Adhopia, V. (2017). “Genetic anti-discrimination law protects patient privacy without sacrificing research.” CBC News. March 10. Available at: http://www.cbc.ca/news/health/genetic-discrimination-patients-1.4018332.
Canadian Coalition for Genetic Fairness (CCFG) (n.d.). “About Genetic Discrimination.” CCFG. Available at: http://ccgf-cceg.ca/en/about-genetic-discrimination/.
Kondro, W. (2017). “Canada’s new genetic privacy law is causing huge headaches for Justin Trudeau.” American Association for the Advancement of Science. March 10. Available at: http://www.sciencemag.org/news/2017/03/canada-s-new-genetic-privacy-law-causing-huge-headaches-justin-trudeau.

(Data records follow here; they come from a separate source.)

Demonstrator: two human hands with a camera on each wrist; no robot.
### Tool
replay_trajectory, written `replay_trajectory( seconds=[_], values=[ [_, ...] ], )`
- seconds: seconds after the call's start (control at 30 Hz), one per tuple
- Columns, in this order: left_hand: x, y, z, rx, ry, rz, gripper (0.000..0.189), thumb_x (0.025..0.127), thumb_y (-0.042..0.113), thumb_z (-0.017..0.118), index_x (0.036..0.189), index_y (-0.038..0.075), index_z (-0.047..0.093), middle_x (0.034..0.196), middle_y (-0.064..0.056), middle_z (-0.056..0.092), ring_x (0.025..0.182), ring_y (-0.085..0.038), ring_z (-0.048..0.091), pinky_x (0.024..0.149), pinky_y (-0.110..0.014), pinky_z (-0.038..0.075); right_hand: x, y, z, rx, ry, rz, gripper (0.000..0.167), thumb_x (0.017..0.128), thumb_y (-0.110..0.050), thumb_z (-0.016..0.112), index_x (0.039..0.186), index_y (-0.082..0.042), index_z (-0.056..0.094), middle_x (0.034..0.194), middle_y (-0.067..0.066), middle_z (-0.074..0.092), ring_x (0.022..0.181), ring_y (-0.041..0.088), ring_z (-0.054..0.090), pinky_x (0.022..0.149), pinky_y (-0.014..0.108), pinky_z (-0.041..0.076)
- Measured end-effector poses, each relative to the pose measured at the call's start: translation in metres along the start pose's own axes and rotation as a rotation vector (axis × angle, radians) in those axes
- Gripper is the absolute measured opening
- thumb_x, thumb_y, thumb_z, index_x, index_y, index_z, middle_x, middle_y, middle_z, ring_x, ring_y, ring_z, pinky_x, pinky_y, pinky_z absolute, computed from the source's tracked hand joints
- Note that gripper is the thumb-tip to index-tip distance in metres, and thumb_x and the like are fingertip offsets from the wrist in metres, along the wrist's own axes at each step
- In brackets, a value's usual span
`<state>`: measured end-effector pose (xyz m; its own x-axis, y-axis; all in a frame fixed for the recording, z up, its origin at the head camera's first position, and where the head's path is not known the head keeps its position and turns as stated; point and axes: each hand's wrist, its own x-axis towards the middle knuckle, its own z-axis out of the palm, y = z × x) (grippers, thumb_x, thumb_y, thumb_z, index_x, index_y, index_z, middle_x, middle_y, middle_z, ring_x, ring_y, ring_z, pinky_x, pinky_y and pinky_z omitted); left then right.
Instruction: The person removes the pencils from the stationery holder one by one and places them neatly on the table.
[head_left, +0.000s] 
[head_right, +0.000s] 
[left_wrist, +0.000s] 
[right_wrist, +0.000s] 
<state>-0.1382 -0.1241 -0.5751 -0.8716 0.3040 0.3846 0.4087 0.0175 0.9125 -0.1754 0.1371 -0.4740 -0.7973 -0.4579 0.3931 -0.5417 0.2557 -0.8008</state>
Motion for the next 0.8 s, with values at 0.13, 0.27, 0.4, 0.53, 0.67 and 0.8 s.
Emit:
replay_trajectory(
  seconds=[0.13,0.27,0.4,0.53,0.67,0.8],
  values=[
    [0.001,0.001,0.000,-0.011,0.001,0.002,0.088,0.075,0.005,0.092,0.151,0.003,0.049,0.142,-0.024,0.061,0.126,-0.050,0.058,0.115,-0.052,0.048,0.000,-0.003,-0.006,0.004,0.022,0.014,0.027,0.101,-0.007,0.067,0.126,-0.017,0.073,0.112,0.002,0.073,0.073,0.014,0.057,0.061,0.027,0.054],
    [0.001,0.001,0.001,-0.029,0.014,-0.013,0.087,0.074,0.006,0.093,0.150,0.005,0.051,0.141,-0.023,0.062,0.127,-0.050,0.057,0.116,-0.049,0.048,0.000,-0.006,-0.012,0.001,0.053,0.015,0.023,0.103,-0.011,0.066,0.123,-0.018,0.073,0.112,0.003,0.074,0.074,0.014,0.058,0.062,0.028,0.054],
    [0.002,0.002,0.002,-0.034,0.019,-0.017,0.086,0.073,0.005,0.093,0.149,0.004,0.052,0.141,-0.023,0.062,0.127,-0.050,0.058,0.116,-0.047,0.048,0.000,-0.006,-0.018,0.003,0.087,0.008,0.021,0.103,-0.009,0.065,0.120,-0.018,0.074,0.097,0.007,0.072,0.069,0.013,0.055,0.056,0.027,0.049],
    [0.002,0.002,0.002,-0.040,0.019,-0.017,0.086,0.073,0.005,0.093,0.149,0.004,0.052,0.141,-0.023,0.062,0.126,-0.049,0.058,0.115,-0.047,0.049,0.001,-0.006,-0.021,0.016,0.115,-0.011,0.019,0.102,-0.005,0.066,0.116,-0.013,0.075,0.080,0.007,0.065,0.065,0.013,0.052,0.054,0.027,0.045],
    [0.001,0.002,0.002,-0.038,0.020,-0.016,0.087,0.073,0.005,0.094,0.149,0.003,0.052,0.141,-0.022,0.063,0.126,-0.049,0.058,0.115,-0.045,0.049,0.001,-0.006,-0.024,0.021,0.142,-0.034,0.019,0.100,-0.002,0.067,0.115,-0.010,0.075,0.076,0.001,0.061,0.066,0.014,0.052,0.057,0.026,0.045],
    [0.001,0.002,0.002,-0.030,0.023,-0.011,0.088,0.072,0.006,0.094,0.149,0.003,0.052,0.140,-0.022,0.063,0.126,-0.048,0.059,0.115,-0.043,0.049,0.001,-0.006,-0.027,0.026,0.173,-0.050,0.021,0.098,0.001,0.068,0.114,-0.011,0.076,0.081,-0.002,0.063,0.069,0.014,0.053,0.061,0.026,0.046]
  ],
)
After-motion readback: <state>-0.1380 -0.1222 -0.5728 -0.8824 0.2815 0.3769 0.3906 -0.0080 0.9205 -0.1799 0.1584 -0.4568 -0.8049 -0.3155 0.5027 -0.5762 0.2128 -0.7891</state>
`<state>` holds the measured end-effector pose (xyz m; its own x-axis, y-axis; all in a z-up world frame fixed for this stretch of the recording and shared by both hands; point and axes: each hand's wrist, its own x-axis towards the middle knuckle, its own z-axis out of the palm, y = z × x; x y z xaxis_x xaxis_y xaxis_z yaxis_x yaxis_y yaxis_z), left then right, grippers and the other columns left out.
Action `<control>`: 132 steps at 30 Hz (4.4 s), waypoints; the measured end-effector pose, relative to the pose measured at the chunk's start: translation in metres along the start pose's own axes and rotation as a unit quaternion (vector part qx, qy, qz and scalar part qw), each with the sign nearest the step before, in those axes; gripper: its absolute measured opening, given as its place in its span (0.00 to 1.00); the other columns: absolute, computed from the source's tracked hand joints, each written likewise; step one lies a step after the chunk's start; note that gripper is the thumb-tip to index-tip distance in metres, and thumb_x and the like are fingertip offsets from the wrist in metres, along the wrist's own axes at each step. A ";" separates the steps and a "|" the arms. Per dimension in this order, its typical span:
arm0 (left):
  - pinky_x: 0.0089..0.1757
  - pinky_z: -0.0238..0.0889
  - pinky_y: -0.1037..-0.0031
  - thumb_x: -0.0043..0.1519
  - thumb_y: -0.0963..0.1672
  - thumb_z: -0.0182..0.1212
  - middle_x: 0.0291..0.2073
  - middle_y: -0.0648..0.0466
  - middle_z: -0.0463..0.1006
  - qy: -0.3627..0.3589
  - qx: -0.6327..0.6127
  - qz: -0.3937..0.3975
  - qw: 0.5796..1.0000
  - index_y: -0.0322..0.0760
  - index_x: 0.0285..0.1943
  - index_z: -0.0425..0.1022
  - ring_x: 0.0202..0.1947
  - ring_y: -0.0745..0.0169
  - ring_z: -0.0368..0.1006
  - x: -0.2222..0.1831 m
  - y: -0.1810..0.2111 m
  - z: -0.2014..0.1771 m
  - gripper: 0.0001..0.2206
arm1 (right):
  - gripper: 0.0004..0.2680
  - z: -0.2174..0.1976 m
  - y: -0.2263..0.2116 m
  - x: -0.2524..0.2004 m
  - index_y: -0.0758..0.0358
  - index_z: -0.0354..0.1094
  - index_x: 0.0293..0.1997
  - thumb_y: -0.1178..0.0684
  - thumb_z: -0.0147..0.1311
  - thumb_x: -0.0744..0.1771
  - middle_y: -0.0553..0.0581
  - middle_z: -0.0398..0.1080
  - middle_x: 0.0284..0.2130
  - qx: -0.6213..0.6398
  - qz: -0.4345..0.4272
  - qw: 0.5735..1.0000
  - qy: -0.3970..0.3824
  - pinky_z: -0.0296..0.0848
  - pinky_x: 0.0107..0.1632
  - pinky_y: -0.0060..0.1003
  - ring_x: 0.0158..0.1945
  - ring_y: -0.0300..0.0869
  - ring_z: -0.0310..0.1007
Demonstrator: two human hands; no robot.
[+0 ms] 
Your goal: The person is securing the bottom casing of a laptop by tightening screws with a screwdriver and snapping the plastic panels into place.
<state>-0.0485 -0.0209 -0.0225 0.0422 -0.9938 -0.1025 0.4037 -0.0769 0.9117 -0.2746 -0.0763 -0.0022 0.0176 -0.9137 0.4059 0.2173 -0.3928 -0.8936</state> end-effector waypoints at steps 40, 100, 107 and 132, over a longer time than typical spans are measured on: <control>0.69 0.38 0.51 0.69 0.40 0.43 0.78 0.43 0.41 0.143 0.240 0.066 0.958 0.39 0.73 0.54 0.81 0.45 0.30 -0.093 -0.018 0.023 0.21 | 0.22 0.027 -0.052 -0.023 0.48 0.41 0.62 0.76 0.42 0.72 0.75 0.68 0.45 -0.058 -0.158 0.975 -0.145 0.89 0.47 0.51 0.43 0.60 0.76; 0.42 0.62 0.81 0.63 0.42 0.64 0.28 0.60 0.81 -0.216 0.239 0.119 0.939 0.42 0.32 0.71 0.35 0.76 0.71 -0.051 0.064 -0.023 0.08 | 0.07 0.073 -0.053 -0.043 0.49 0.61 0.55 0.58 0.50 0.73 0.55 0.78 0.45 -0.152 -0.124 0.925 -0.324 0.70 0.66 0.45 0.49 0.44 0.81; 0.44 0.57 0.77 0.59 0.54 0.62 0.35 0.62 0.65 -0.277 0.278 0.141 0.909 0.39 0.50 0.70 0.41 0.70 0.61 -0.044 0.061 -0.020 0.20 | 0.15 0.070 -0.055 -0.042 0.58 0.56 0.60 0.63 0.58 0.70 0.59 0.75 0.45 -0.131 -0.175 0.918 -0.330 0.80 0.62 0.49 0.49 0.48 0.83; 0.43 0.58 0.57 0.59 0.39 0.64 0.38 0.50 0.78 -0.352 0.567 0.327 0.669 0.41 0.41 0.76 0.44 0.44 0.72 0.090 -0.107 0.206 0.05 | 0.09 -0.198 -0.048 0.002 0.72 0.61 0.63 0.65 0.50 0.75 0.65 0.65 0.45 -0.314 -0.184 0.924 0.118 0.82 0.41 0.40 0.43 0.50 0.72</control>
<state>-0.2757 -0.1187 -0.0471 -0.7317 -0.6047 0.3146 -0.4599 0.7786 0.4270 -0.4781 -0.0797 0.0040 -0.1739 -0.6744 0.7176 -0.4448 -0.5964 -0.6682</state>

Office of the Privacy Commissioner of Canada (2017). “Direct-to-Consumer Genetic Testing and Privacy.” Office of the Privacy Commissioner of Canada. February 16. Available at: https://www.priv.gc.ca/en/privacy-topics/health-genetic-and-other-body-information/02_05_d_69_gen/.
Walker, J. (2014). “Genetic Discrimination and Canadian Law.” Library of Parliament, Ottawa: Legal and Social Affairs Division. Pp. 1-10.